Dataset content ->
● ● ● ● ● ● ●
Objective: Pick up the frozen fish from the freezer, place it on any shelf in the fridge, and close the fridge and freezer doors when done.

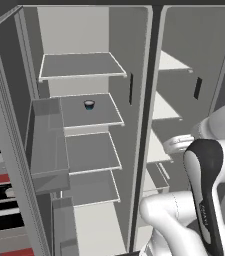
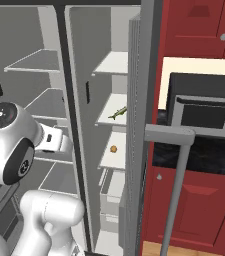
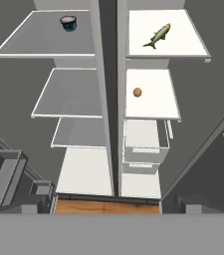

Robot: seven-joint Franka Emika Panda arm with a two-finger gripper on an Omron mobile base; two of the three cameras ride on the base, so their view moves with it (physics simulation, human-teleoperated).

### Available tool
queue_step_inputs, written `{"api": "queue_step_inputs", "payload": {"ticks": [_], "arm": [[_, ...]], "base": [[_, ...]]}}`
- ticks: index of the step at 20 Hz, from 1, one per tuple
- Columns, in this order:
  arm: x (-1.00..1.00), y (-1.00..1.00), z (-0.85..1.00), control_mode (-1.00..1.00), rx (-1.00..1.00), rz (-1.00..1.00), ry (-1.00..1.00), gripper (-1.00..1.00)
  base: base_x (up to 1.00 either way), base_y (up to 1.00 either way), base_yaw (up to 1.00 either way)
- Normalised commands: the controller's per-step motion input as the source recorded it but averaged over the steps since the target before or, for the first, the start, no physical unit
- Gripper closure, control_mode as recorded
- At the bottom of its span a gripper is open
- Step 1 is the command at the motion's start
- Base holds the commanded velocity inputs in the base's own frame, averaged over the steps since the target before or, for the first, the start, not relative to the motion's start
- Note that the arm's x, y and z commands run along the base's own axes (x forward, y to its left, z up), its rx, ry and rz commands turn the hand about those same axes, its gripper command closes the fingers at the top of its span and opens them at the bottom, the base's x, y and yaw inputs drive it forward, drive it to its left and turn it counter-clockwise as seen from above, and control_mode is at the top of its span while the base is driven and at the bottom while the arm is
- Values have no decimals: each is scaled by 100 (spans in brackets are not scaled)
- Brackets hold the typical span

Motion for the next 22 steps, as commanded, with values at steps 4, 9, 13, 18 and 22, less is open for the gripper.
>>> {"api": "queue_step_inputs", "payload": {"ticks": [4, 9, 13, 18, 22], "arm": [[0, 0, 0, 100, 0, 0, 0, -100], [0, 0, 0, 100, 0, 0, 0, -100], [0, 0, 0, 100, 0, 0, 0, -100], [0, 0, 0, 100, 0, 0, 0, -100], [0, 0, 0, 100, 0, 0, 0, -100]], "base": [[-8, -24, 0], [-3, -33, 0], [0, -35, 0], [0, -26, 0], [2, -26, 0]]}}
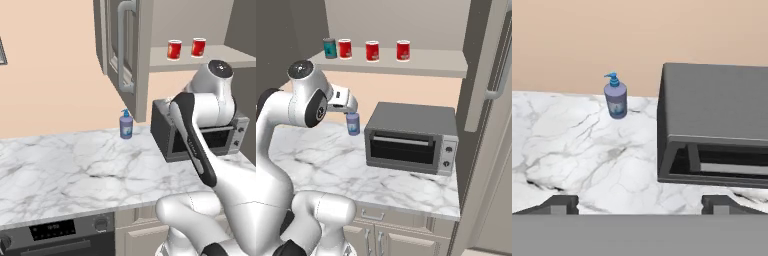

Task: Stack two cans on top of the other two cans in the cabinet.

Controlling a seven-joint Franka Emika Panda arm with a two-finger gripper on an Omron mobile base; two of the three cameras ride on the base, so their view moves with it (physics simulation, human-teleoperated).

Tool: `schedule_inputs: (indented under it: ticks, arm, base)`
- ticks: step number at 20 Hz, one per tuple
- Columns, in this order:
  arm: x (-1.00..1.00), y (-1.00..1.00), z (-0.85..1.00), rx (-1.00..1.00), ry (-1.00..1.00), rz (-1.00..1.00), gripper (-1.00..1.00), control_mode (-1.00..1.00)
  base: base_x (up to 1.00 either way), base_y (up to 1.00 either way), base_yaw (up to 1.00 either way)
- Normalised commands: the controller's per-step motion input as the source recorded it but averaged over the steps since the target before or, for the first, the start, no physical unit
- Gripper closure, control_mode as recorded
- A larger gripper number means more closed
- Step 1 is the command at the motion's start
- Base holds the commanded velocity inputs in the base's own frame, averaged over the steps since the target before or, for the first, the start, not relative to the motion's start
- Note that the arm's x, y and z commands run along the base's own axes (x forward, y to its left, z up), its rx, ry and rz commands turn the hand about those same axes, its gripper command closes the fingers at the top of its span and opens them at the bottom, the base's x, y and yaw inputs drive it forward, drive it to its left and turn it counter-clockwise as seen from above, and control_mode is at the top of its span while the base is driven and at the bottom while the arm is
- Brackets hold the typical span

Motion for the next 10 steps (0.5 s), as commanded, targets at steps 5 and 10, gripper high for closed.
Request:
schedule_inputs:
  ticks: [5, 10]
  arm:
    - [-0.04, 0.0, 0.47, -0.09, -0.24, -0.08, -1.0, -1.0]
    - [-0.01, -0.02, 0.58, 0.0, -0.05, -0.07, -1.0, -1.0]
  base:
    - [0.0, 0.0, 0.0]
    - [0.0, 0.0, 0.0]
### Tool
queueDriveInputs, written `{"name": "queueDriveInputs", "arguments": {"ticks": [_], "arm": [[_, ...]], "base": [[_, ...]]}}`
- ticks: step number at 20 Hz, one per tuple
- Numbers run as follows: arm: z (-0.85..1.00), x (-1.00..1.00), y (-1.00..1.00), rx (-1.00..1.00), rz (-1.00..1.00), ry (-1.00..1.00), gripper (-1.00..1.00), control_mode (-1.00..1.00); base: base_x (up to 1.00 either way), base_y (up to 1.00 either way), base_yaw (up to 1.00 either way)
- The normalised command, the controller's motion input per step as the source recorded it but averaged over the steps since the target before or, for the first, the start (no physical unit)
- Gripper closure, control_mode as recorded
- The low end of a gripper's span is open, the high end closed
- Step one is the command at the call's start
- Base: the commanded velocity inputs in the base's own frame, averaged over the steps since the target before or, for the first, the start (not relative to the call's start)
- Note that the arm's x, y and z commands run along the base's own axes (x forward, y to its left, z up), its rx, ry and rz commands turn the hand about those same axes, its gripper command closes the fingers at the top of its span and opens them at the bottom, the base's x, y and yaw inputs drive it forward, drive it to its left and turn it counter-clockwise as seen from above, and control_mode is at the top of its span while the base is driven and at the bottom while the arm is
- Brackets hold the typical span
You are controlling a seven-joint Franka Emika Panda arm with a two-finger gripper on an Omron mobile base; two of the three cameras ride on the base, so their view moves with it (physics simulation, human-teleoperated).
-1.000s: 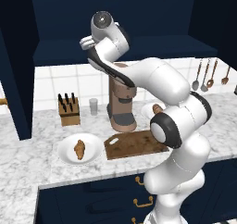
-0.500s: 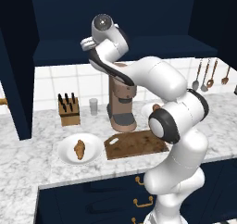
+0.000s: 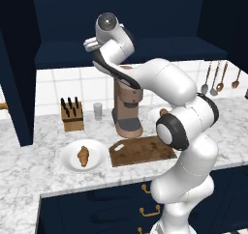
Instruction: From the different types of pastries on the counter, select a croissant and place it on the cutting board. Then retrieve a jar of jam from the cabinet and place it alongside the croissant on the cutting board.
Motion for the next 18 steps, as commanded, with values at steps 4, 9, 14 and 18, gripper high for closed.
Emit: {"name": "queueDriveInputs", "arguments": {"ticks": [4, 9, 14, 18], "arm": [[0.23, -0.36, 0.0, 0.08, 0.0, -0.05, 1.0, -1.0], [0.04, -0.57, 0.0, 0.06, 0.0, -0.01, 1.0, -1.0], [0.0, -0.65, -0.12, 0.06, 0.05, 0.0, 1.0, -1.0], [0.06, -0.81, -0.34, 0.06, 0.08, 0.0, 1.0, -1.0]], "base": [[0.0, 0.0, 0.0], [0.0, 0.0, 0.0], [0.0, 0.0, 0.0], [0.0, 0.0, 0.0]]}}
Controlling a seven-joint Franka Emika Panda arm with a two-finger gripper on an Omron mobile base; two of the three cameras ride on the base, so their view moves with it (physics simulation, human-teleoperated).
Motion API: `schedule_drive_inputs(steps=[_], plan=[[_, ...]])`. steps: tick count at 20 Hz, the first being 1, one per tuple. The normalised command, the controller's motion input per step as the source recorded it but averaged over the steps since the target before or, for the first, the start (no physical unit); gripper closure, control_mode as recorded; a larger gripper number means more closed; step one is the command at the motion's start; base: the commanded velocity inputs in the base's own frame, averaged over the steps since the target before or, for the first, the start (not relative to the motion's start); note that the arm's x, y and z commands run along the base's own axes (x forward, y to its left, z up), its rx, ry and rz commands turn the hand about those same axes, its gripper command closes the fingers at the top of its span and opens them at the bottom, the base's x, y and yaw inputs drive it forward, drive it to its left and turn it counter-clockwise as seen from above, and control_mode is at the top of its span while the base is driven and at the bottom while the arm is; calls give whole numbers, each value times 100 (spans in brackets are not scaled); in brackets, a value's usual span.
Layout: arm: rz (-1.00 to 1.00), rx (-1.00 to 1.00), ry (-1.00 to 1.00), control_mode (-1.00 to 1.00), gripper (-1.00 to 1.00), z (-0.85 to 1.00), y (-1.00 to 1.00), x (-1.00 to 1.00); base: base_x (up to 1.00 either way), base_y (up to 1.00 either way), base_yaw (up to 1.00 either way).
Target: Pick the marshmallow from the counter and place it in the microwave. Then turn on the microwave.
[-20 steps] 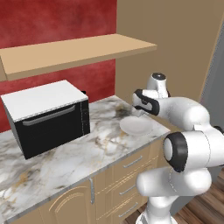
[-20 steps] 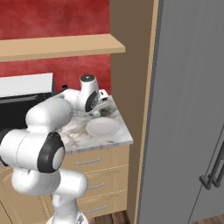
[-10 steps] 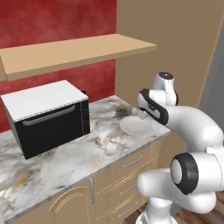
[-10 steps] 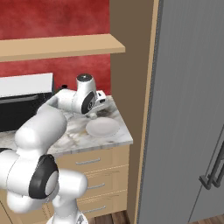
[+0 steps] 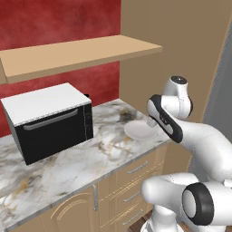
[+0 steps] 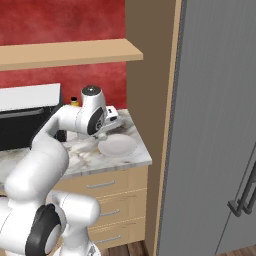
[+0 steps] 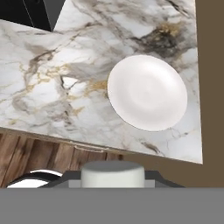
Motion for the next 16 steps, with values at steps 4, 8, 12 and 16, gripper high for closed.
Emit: schedule_drive_inputs(steps=[4, 8, 12, 16], plan=[[-1, 0, -1, -100, 100, 10, 7, -27, 0, 0, 0], [-2, 0, -2, -100, 100, 15, 3, -17, 0, 0, 0], [-2, 0, -3, -100, 100, 17, 0, -14, 0, 0, 0], [-3, 0, -3, -100, 100, 17, 0, -19, 0, 0, 0]])
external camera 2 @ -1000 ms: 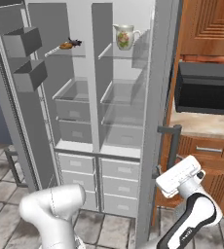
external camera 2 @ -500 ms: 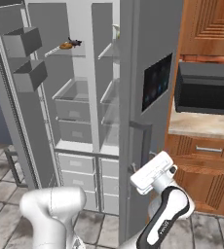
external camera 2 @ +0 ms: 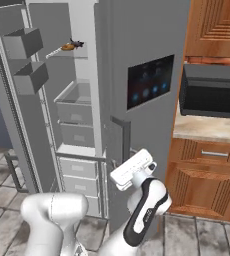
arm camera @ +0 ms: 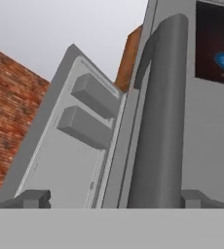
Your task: There's a fish in the fridge that needs to be moved to the freezer for freezing. Pick up the fish from the fridge, place it on any shelf in the freezer, and close the fridge and freezer doors when done.
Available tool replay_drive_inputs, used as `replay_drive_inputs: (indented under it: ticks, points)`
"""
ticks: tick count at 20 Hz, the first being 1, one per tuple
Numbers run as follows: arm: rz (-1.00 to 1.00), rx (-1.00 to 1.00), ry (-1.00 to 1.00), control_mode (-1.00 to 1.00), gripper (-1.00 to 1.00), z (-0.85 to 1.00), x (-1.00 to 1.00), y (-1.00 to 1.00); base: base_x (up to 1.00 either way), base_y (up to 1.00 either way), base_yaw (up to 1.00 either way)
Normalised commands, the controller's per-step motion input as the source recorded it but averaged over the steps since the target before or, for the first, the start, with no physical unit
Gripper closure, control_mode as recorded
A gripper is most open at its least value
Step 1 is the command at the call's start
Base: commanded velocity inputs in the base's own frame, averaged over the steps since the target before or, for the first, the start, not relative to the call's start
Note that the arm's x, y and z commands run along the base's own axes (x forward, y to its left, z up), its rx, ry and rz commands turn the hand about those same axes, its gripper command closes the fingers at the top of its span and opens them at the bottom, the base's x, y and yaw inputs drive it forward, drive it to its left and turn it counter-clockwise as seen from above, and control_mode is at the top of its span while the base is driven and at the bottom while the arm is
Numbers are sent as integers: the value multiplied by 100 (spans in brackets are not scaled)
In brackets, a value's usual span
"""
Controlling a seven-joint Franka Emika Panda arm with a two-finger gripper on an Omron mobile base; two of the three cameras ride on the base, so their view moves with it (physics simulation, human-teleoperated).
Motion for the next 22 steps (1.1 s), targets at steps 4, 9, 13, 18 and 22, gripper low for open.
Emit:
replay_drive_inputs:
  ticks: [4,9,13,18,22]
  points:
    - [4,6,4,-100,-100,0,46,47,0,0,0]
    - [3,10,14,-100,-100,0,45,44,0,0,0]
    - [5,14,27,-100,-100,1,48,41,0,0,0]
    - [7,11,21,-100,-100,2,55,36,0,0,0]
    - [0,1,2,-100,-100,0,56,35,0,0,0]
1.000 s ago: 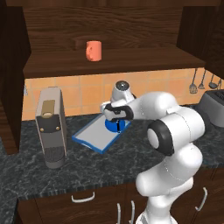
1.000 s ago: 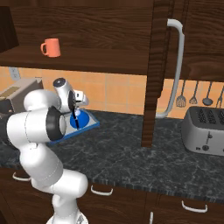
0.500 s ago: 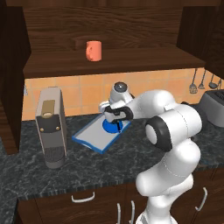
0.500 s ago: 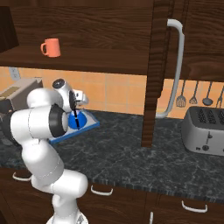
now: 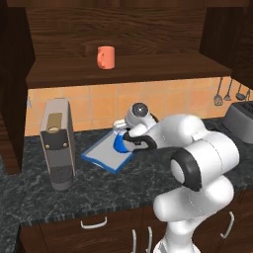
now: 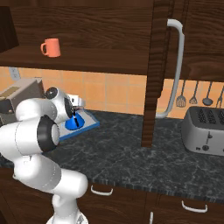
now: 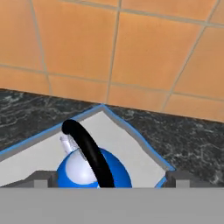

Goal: Pick the kettle from the counter and place it on the tray. Then pick the mug from the cabinet and place it on the tray. Then close the cabinet doors.

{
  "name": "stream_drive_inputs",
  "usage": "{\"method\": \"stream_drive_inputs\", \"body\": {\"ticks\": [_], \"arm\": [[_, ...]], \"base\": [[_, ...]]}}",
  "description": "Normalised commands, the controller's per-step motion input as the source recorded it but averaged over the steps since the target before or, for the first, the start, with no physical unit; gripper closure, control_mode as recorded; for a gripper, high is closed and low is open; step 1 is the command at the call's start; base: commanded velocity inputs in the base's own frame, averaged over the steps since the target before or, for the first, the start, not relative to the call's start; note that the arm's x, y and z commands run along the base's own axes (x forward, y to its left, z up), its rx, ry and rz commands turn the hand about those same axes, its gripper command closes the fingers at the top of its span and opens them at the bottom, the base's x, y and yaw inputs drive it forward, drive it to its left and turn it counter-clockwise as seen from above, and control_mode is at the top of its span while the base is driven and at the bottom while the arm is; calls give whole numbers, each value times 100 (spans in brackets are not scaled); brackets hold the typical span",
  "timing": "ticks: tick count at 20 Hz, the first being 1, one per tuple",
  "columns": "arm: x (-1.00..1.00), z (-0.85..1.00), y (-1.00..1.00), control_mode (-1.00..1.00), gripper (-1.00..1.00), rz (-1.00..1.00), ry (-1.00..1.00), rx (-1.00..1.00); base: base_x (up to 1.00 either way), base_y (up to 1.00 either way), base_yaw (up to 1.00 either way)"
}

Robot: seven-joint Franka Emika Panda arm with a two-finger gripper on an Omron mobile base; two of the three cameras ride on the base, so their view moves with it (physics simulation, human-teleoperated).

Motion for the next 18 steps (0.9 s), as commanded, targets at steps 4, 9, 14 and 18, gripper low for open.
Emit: {"method": "stream_drive_inputs", "body": {"ticks": [4, 9, 14, 18], "arm": [[-54, 28, -1, -100, -100, 0, -12, 0], [-91, 61, -8, -100, -100, 0, -2, 0], [-82, 100, -21, -100, -100, -10, 30, 0], [-69, 100, -6, -100, -100, -14, 38, 0]], "base": [[0, 0, 0], [0, 0, 0], [0, 0, 0], [0, 0, 0]]}}
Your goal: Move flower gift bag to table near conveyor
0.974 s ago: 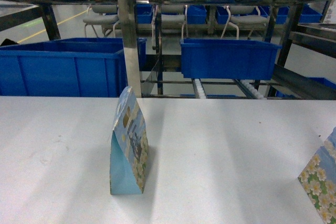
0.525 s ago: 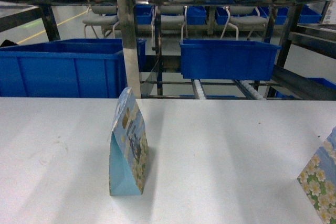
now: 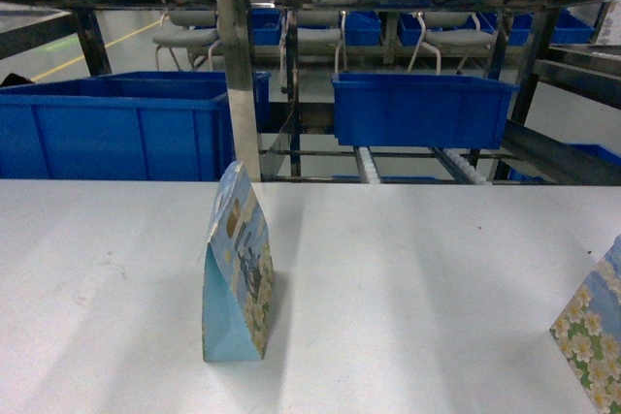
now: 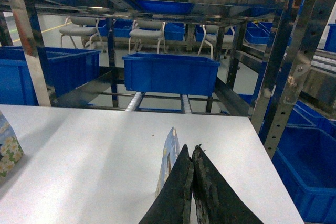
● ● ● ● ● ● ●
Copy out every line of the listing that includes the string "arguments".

queueDriveInputs, written `{"name": "queueDriveInputs", "arguments": {"ticks": [_], "arm": [[_, ...]], "base": [[_, ...]]}}`
Emit: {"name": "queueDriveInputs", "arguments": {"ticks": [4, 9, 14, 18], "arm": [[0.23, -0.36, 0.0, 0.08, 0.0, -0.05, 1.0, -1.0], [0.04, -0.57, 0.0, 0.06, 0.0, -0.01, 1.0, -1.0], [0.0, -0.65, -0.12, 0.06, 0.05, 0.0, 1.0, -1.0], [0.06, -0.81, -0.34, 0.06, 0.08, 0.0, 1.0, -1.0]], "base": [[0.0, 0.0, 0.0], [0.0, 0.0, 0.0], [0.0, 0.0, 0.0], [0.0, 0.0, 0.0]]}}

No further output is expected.